The Max Planck research group for Marine Isotope Geochemistry uses a ThermoScientific Neptune Plus multi-collector inductively-coupled plasma mass spectrometer (MC-ICP-MS) for the precise analysis of isotope ratios of trace elements. The instrument is equipped with 9 Faraday detectors (8 of which are moveable) for the simultaneous analysis of up to 9 diferent masses, and a secondary electron multiplier (SEM) for the analysis of very low signal intensities.

The instrument is currently set up to routinely measure stable and radiogenic isotopes of the elements Nd, Sr, Pb and Si in seawater, porewaters, suspended particles and marine sediments.
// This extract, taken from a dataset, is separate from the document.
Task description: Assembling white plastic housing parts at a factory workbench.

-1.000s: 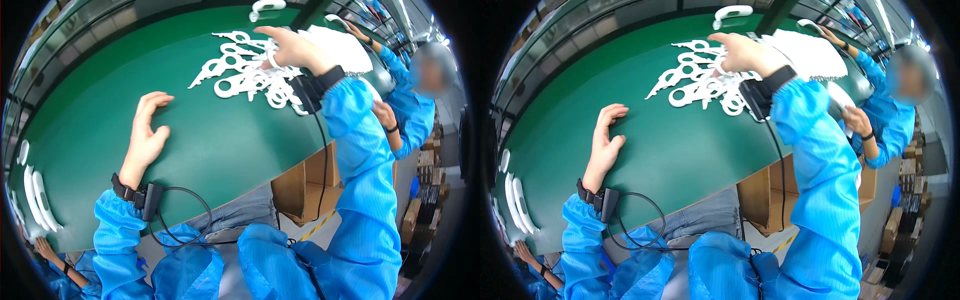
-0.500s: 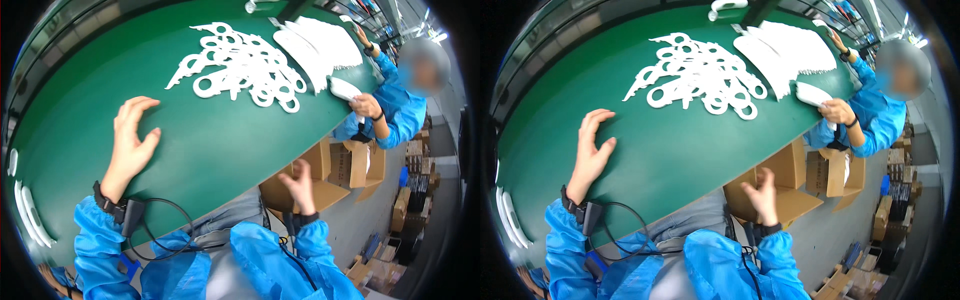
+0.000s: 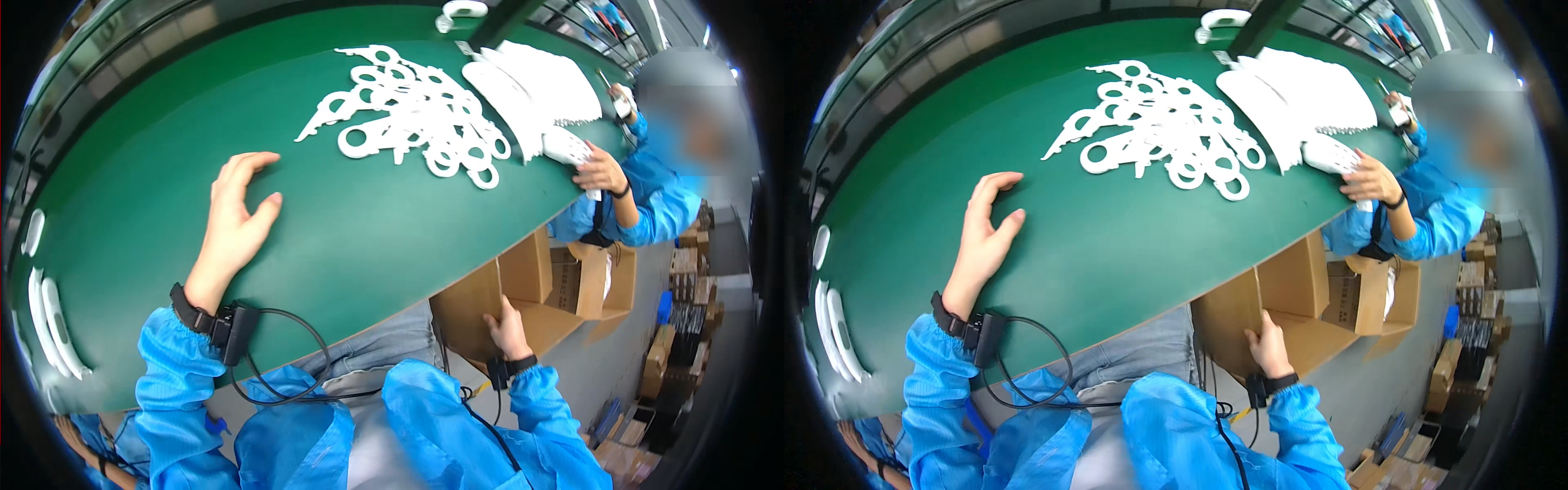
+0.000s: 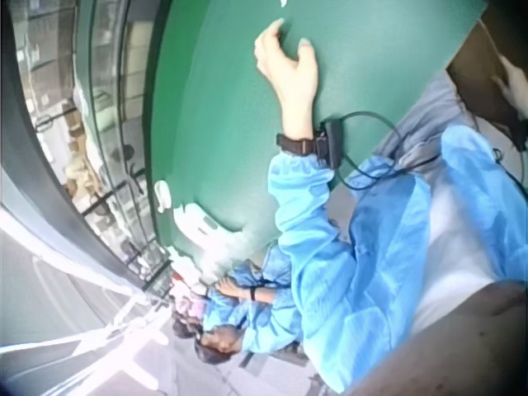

Prior to analysis, the element of interest is isolated from interfering elements using ion exchange resins in the clean lab. Via a nebulizer, the dissolved sample is introduced into an argon plasma, where it is ionized (1). The transfer optics accelerate and focus the ion beam. The electrostatic analyzer (ESA) (2) creates an electric field, which focuses ions of different energies, further increasing the sensitivity. The magnet (3) separates the ions according to their mass-to-charge ratio and the mass-resolved beams are each directed into one of the collectors (4) at the same time. Such simultaneous detection results in a very high precision for the determination of the isotope ratios (relative standard deviation ≤ 0.001 %).

Clean lab

am Institut für Chemie und Biologie des Meeres (ICBM)
The clean lab of the group for Marine Isotope Geochemistry is metal-free and (nearly) particle-free. This allows the processing of seawater and sediment samples for the analysis of trace element isotopes and concentrations. In order to analyse trace elements in the ocean (concentrations in the ppb (10-9)-range), they have to be preconcentrated from seawater and the elements of interest need to be isolated from other elements that would interfere during isotope analysis on the mass spectrometer. The smallest contamination of our samples through dust particles or metals, which contain much higher concentrations of these elements, would mask the natural concentrations of these elements in seawater and therefore distort the results.

seaFAST pico

The seaFAST pico (ESI, Elemental Scientific) allows the automated preconcentration of trace elements from seawater. For the first time, we can now measure rare earth element concentrations in as little as 10 mL of seawater, which previously required 100-1000 mL samples (see Behrens et al., 2016.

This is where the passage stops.